There are plenty of legitimate reasons to work from home: it saves gasoline (if you drive or take the bus), eliminates commuting time, and on the company side, it means that less office space is needed to accomodate employees. Now there’s another reason, backed by a study (PDF) from Stanford: People who work from home are more productive than those that don’t.
The latest telecommuting talking point comes from a study that randomized 250 call center employees at a Chinese company, designating some as telecommuters for four days a week and asking others to come into the office every workday for a nine-month period.
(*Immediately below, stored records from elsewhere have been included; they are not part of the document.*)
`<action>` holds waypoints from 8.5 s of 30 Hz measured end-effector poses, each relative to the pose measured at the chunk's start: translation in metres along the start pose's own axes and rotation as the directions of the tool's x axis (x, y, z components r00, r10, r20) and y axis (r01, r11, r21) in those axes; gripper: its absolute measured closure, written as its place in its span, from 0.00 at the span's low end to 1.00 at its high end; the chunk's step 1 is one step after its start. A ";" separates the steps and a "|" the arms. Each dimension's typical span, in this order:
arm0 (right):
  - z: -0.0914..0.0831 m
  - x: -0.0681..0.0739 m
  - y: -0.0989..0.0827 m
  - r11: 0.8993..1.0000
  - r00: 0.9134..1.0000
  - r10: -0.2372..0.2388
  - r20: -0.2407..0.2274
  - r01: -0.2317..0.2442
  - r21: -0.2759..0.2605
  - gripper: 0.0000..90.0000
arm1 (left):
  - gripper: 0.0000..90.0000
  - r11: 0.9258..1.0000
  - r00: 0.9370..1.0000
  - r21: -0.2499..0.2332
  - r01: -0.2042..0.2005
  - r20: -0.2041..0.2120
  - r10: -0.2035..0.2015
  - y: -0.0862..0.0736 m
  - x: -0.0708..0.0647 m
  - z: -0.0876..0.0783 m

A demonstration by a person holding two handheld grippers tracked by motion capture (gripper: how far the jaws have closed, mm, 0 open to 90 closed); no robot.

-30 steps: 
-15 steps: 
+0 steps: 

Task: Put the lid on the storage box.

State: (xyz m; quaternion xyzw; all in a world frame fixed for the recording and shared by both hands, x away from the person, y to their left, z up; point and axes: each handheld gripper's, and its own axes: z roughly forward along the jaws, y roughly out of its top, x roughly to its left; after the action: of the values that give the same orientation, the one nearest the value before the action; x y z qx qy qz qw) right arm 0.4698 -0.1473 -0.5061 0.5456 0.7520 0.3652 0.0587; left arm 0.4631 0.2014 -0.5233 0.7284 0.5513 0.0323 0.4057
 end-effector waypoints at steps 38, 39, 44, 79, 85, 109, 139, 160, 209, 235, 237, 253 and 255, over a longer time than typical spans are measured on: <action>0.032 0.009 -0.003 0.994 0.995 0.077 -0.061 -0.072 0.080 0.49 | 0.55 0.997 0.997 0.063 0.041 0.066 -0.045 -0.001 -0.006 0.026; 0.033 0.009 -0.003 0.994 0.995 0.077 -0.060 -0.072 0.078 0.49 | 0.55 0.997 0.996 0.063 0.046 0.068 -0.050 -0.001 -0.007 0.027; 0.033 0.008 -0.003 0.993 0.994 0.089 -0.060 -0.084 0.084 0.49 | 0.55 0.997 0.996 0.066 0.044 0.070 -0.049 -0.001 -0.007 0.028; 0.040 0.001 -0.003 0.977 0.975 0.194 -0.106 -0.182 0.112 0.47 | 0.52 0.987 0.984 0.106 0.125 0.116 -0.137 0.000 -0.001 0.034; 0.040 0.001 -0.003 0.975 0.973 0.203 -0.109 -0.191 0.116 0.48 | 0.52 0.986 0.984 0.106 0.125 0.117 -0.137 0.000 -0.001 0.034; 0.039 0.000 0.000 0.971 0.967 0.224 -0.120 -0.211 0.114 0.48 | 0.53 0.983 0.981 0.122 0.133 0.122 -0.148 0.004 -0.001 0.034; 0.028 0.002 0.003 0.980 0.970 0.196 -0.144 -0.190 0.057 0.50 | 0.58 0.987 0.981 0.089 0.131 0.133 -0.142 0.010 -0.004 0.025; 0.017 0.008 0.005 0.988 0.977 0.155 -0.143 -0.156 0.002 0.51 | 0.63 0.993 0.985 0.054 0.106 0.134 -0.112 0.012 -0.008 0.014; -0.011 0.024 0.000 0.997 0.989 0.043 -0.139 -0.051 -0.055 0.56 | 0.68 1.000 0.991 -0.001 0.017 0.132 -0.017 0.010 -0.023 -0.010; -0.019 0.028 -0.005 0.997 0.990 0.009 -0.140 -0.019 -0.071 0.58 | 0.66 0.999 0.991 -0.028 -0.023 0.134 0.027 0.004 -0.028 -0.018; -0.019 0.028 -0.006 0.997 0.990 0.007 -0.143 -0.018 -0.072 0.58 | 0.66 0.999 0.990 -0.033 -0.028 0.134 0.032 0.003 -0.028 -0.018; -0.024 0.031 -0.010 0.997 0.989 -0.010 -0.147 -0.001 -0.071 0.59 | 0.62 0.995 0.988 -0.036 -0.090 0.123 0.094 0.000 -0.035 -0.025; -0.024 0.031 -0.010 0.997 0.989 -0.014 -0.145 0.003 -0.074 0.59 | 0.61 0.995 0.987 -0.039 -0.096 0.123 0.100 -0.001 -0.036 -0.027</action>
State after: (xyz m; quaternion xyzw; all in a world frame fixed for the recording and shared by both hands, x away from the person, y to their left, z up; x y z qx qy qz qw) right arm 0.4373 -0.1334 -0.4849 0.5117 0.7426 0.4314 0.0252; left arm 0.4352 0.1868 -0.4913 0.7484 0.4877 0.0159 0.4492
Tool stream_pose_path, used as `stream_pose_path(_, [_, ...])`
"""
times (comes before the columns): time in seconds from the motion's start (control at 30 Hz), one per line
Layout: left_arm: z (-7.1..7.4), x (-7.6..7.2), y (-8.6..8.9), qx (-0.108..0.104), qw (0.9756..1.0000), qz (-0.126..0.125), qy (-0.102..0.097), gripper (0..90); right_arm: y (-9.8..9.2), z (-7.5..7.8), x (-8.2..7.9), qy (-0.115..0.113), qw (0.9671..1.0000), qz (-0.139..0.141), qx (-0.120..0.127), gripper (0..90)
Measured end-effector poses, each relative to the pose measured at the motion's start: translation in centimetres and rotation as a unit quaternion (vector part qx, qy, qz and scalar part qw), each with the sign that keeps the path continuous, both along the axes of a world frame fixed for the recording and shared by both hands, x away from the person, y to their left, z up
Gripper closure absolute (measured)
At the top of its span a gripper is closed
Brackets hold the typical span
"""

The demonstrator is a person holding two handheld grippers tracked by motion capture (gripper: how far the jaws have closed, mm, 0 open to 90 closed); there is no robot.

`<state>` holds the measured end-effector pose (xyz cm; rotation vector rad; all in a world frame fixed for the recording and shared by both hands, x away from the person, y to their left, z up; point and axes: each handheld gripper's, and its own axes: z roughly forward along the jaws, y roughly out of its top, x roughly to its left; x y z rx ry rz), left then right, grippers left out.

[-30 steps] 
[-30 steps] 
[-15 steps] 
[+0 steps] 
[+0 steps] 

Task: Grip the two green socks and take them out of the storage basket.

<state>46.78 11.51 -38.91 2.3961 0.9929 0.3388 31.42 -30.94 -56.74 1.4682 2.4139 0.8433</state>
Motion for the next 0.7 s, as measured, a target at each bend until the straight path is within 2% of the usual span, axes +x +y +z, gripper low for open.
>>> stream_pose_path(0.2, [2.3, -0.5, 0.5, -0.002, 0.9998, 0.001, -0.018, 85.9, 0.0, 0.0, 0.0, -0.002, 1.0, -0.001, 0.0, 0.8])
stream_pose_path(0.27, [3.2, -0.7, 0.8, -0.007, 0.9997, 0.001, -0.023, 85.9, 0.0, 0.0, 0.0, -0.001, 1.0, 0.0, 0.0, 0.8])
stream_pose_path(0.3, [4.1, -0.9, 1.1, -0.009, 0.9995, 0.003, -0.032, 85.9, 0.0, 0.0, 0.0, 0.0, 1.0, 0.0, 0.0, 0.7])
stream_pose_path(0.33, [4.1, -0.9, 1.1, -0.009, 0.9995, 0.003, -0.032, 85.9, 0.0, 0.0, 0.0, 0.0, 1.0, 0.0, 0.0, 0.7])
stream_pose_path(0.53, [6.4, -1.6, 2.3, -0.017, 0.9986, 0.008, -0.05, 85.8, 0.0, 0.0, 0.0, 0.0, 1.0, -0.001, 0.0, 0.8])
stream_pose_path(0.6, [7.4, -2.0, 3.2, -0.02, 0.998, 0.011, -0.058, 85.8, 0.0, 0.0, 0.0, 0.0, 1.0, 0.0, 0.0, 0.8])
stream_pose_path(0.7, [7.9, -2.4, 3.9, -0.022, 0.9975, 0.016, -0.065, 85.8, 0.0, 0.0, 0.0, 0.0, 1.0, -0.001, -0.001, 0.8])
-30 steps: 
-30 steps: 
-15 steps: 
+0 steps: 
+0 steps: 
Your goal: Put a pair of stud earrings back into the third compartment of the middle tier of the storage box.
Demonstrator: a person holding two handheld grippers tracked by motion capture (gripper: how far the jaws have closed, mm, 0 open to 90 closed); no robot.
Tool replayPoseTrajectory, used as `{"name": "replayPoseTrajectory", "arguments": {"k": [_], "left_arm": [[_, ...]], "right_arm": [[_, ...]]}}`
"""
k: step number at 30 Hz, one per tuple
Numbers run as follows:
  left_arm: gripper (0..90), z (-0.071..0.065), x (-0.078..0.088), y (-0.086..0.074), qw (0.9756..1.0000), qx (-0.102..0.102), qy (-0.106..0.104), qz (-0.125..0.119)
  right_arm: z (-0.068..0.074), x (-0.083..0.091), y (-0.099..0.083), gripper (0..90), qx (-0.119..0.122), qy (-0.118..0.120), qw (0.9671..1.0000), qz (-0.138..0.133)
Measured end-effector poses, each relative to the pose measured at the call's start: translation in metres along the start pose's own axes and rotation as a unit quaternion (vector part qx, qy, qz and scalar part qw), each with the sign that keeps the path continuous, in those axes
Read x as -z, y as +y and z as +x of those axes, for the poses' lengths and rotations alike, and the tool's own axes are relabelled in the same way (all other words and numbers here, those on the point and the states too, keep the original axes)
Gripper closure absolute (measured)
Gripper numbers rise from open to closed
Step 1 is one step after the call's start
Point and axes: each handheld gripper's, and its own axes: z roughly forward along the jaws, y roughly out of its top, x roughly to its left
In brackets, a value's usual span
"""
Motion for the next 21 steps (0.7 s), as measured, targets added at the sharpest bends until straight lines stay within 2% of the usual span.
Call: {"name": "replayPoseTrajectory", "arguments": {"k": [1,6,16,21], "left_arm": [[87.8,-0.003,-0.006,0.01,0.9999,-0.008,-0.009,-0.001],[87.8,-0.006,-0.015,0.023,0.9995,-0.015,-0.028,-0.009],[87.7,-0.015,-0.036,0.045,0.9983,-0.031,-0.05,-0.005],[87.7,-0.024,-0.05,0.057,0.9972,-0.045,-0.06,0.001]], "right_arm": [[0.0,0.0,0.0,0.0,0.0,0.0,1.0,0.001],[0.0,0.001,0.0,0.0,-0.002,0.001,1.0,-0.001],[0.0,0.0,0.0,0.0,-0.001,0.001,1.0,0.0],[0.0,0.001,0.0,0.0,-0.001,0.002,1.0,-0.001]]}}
The reasoning: the company, CTrip (China’s biggest travel agency), was considering a company-wide work from home policy to decrease high attrition rates and cut down on office costs.
In the end, the researchers behind the study found that telecommuters ramped up their performance by 13%—9.5% attributable to taking fewer sick days and breaks and working more minutes per shift, and 3.5% because they took more calls each minute because of access to a quiet environment. Job attrition rates among the telecommuters dropped by half, and they reported more work satisfaction, too. CTrip also saved approximately $2,000 per employee.
As a result of the experiment, CTrip decided to roll out a company-wide work from home program. Not everyone who participated in the study, however, elected to work from home—two-thirds of the control group stayed in the office, while half of the telecommuters decided they would rather be in the office as well. Unsurprisingly, the telecommuters who experienced an increase in performance were the ones who decided to stay home.
Call center work is, of course, fairly straightforward and easy to track—so while the study found no impact on the ability of the telecommuters to get promoted, the same may not hold true in other professions where goals are more nebulous. Still, the study provides ample fuel for anyone trying to convince their boss that working from home isn’t just the environmentally conscious thing to do—it also makes good business sense.